Assignment: Examine the entries below, count the lines holding the string "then", and respond with the number only.

***** Supplied data *****

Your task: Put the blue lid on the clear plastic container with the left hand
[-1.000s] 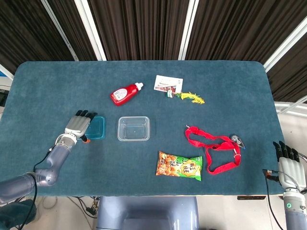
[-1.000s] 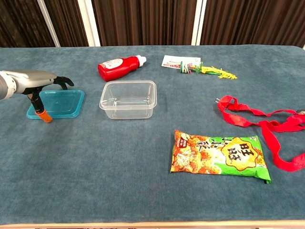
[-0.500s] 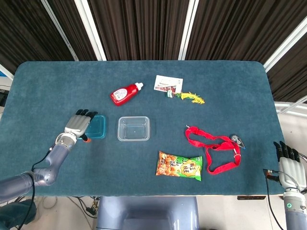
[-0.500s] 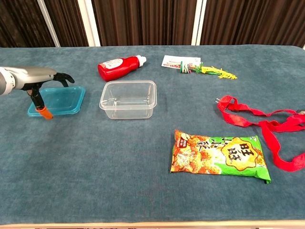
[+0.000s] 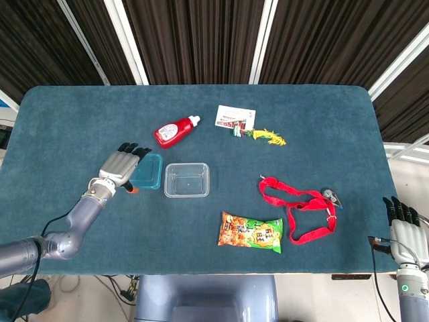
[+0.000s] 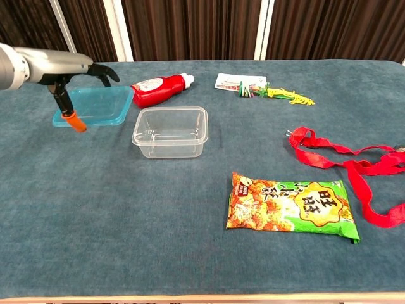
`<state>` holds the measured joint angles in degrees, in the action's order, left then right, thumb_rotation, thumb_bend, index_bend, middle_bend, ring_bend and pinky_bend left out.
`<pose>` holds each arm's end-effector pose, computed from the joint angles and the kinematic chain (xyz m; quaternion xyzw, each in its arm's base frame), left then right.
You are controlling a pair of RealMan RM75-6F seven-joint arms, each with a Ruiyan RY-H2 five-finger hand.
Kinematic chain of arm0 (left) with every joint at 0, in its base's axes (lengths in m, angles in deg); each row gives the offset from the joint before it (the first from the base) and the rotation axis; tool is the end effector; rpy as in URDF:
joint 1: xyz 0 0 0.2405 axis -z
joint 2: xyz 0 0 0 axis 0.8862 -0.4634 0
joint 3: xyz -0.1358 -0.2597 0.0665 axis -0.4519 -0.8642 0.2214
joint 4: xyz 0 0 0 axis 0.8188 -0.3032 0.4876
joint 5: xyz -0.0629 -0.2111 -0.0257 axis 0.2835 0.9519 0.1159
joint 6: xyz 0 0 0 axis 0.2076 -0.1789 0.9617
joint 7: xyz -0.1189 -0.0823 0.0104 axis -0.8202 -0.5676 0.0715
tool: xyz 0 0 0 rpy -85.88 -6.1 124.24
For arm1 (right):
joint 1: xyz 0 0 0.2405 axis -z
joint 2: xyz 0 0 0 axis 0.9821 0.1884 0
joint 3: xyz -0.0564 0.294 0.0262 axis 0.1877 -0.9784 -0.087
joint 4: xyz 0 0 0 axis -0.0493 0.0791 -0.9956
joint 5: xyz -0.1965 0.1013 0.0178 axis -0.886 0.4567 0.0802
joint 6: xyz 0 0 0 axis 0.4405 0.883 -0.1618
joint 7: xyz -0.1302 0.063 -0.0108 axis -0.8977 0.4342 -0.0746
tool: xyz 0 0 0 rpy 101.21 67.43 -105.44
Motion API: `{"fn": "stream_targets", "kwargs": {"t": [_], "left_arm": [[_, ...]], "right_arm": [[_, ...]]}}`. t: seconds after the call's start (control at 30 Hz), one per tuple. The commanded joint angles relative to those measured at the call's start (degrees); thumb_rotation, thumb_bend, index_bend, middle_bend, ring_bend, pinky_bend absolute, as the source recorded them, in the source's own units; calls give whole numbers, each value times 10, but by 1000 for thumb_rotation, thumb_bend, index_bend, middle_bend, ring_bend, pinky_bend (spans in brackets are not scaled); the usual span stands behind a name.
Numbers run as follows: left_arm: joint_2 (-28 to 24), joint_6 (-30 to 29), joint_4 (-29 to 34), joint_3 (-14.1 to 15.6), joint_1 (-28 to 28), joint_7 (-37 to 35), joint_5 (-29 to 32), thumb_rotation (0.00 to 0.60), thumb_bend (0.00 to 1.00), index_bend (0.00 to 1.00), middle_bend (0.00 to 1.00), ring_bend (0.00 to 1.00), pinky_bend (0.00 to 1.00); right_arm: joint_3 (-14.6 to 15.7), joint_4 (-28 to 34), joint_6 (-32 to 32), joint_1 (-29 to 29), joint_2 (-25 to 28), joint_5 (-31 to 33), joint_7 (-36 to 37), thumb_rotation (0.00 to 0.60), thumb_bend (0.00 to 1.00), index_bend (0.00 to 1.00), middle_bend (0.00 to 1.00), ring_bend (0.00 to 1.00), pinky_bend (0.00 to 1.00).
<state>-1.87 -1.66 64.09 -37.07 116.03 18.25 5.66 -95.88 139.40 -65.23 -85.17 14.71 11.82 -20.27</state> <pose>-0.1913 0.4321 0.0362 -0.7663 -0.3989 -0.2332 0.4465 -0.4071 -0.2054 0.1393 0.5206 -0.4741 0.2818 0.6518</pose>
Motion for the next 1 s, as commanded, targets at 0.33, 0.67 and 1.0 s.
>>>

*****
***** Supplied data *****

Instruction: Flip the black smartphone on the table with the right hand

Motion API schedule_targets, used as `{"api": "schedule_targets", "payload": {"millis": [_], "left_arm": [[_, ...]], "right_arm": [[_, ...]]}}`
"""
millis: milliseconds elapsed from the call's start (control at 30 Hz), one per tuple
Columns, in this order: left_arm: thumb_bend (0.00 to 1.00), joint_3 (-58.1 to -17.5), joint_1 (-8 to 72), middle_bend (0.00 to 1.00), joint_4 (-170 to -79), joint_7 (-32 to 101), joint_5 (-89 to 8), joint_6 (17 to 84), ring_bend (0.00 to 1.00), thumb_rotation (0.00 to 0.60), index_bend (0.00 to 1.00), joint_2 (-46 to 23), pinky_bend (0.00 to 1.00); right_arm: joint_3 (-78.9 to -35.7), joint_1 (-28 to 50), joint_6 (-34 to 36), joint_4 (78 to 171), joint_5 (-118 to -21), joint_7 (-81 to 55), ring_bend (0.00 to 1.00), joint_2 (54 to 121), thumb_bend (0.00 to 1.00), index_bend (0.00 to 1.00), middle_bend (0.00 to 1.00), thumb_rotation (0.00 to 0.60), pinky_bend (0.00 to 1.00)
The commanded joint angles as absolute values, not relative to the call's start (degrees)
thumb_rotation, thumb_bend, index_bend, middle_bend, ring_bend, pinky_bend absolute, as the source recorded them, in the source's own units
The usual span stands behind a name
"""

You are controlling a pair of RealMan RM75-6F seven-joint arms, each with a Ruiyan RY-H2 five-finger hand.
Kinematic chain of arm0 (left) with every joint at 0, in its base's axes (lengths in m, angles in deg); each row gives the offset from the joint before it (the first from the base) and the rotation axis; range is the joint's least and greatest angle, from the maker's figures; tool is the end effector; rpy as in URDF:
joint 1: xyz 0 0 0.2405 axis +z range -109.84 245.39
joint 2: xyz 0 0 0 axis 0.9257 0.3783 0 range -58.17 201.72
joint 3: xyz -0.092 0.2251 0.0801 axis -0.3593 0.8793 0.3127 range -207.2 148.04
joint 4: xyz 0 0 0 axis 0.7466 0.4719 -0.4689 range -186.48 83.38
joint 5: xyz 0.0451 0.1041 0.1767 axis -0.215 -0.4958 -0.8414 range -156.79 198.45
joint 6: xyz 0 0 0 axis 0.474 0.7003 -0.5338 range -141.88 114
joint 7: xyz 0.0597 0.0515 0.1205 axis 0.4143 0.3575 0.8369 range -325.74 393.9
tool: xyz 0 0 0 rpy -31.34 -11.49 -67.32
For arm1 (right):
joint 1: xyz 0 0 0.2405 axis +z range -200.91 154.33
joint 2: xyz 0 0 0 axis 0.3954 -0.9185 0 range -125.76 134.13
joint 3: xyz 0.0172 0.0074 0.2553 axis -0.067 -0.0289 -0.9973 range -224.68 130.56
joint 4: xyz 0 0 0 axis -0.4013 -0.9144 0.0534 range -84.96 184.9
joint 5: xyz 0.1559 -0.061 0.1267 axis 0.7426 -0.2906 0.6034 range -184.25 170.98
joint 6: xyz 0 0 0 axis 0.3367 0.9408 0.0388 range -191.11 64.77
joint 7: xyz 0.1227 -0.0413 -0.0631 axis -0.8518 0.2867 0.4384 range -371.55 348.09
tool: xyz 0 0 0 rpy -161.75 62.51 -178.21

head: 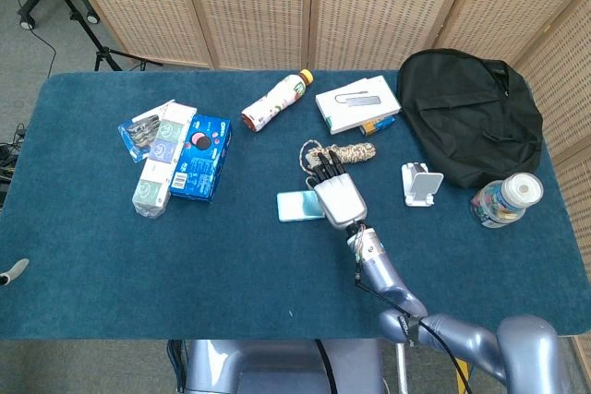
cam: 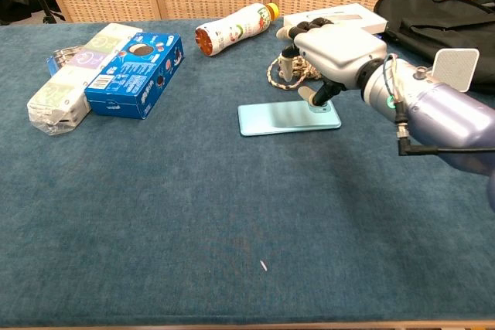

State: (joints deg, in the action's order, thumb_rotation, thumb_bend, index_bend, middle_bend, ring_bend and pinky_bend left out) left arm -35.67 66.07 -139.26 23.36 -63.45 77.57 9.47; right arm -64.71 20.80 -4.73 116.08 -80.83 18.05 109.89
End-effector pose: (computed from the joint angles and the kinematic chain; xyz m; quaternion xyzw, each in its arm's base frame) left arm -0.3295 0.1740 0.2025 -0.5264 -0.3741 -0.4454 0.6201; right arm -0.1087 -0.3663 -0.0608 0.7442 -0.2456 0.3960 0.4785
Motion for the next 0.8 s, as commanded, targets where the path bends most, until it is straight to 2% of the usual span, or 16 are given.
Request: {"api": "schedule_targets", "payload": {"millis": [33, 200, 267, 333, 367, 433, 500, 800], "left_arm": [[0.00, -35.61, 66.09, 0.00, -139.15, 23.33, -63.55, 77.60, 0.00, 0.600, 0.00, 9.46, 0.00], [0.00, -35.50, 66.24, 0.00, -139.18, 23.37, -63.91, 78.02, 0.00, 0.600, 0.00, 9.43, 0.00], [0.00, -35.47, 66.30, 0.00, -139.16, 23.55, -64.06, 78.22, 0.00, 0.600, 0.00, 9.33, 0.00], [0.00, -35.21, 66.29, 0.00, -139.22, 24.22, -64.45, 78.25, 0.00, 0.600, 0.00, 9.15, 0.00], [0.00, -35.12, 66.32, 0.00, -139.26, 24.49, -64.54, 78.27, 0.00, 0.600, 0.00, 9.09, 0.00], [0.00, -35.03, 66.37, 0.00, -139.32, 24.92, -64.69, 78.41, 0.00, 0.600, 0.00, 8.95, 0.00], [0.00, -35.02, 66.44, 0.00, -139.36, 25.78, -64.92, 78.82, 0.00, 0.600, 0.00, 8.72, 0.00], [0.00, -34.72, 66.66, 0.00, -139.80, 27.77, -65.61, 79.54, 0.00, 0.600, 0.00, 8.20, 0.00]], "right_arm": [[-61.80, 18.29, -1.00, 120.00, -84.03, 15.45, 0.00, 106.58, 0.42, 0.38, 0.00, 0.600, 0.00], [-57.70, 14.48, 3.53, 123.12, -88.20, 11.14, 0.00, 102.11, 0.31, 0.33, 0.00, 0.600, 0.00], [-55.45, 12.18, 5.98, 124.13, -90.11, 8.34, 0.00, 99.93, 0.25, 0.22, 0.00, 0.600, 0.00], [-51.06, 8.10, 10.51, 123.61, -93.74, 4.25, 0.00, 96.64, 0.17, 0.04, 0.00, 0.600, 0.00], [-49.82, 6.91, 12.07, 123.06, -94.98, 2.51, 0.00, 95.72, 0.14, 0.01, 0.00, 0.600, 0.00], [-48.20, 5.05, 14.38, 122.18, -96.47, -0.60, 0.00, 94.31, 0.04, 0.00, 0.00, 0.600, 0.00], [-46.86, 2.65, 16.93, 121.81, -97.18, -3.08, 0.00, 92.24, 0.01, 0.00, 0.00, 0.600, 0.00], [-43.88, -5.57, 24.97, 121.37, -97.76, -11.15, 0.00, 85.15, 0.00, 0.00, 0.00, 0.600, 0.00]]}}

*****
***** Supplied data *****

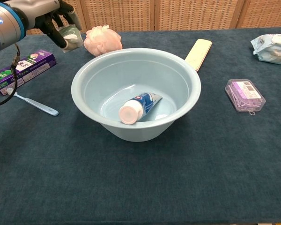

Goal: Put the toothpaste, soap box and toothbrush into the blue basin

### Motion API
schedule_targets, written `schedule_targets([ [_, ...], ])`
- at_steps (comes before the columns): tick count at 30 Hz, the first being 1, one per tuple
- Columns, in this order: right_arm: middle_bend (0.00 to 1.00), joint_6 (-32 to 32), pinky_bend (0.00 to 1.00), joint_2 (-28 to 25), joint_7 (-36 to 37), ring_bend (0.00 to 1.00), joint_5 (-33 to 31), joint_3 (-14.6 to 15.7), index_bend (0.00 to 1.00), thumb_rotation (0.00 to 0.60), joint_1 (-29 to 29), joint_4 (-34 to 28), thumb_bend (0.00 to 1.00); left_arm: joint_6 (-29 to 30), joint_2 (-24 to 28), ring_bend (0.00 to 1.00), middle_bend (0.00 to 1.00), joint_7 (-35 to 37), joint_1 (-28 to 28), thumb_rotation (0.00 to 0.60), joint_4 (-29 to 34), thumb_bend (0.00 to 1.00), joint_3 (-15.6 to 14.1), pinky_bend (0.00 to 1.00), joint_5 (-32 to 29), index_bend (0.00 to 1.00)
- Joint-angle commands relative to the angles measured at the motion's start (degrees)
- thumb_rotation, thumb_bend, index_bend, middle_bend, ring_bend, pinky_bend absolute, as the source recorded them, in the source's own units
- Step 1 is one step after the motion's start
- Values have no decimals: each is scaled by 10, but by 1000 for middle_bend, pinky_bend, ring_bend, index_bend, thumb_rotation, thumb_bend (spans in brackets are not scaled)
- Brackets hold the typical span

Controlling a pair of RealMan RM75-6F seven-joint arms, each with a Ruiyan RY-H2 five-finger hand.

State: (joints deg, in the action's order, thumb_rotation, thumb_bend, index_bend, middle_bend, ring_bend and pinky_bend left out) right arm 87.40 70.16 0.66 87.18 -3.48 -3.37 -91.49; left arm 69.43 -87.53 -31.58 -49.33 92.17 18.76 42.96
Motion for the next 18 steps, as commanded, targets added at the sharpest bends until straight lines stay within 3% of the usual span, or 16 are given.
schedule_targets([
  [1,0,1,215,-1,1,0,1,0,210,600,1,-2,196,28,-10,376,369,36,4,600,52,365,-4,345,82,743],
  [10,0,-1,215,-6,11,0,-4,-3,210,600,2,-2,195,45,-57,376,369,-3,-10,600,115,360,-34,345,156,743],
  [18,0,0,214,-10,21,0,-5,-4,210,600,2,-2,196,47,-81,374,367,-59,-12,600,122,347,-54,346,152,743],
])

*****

Expected output: 2